Wealth management has undergone a significant change since the onset of the financial crisis. GCC region's Ultra high net worth and High Net Worth investors have traditionally booked much of their investments outside the region in order to diversify. They are assisted by wealth managers registered in the traditional financial centers of Geneva, Switzerland and London. Private banking is the name of the game when it comes to dealing with UHNWIs of the region and the expectations about performance fees charged has also changed since the financial crisis.

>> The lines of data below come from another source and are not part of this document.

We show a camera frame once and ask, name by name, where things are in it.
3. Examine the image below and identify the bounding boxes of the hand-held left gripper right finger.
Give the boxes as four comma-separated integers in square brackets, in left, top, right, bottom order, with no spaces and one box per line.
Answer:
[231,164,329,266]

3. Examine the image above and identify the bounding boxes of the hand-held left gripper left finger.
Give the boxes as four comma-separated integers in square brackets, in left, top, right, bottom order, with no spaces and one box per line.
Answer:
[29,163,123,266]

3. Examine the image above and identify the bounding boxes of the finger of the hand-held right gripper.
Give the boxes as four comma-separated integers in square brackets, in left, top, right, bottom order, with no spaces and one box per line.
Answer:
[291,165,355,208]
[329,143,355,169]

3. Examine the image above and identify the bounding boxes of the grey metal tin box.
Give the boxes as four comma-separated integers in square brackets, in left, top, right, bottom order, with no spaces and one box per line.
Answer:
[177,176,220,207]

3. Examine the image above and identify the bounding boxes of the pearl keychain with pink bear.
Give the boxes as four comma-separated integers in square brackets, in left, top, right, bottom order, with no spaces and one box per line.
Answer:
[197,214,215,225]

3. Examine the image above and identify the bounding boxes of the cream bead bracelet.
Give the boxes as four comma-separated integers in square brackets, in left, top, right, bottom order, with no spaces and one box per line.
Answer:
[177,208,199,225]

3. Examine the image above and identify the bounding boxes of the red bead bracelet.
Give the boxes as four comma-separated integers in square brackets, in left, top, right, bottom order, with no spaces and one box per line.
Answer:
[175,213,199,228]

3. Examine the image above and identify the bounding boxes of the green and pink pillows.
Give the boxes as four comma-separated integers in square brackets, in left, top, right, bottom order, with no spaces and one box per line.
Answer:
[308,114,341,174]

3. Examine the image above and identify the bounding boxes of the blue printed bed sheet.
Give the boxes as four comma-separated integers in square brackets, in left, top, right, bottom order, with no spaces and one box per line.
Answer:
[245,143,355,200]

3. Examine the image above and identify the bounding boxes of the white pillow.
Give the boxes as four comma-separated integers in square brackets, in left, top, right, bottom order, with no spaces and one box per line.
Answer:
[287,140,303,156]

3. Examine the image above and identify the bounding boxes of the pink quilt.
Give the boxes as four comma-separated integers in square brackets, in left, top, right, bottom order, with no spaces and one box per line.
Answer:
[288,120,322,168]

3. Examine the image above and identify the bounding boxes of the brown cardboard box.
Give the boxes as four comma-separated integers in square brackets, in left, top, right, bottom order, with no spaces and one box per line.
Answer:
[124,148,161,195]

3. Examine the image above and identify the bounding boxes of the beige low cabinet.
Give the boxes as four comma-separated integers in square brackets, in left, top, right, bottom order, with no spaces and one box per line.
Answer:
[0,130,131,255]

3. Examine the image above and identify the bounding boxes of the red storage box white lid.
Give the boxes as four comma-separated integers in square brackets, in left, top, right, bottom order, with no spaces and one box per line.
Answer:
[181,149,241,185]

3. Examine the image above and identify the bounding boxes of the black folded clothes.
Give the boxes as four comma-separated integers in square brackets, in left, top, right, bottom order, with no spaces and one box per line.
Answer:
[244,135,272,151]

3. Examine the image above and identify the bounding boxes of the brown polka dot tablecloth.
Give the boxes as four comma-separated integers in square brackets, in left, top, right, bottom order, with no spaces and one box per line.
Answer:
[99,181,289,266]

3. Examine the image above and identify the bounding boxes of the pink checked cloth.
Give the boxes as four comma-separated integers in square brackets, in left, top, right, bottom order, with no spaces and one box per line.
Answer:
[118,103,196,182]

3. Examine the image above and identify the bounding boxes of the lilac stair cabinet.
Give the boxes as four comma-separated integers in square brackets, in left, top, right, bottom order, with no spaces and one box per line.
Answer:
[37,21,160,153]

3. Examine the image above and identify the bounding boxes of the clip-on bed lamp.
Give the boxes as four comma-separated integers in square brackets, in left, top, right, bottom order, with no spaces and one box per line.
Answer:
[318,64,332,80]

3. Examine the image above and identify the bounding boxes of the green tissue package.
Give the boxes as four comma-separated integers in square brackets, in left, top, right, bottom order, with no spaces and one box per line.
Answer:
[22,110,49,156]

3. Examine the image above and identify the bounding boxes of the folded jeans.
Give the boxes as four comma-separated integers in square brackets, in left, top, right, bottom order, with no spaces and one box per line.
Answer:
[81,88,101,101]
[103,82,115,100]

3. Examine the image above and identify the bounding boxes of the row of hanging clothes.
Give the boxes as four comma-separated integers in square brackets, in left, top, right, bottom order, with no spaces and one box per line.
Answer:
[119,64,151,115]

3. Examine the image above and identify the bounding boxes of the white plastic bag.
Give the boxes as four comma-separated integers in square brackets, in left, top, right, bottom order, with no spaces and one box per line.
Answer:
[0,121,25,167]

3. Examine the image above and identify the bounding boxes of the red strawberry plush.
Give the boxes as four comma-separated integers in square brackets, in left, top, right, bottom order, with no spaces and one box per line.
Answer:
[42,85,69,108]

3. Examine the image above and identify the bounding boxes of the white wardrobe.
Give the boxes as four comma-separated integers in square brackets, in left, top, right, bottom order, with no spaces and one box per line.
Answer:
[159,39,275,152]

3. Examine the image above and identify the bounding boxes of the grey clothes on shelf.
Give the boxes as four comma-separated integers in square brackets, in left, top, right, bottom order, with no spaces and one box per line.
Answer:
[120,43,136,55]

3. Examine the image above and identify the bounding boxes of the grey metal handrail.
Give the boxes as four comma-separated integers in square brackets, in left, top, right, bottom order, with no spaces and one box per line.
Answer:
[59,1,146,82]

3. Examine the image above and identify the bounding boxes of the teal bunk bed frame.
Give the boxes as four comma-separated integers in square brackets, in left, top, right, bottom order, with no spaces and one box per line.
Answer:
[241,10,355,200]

The GCC wealth management industry is largely fragmented and clients usually have more bargaining power (more wealth the client has the higher the bargaining power of a client is and vice-versa). Wealth management providers strive to showcase innovative products that cater to their clients growing needs. Investment strategies and returns are scrutinized more deeply by the clients. Since most of the GCC HNWIs are reaching their twilight years the need for estate planning and succession planning are on the rise, which creates both opportunities and threats for wealth managers. Technology has been a great enabler in empowering HNWIs and UHNWIs while dealing with private wealth managers. Overall, the GCC wealth management industry is constantly evolving. Following the financial crisis, putting the client`s need on the forefront and matching client's risk tolerance with investment products has achieved increased prominence.
This report talks about the usage and penetration of various wealth and its origins in the GCC region, the asset allocation, succession planning and more recently, the spread of Single Family Offices (SFOs). Wealth estimates have also been provided for all countries in the GCC for 2020 in the report. The report also talks about the broad trends that is expected to have a big impact globally as well as in the GCC region. Lastly the report looks into the impact of technology on the financial landscape of the GCC region.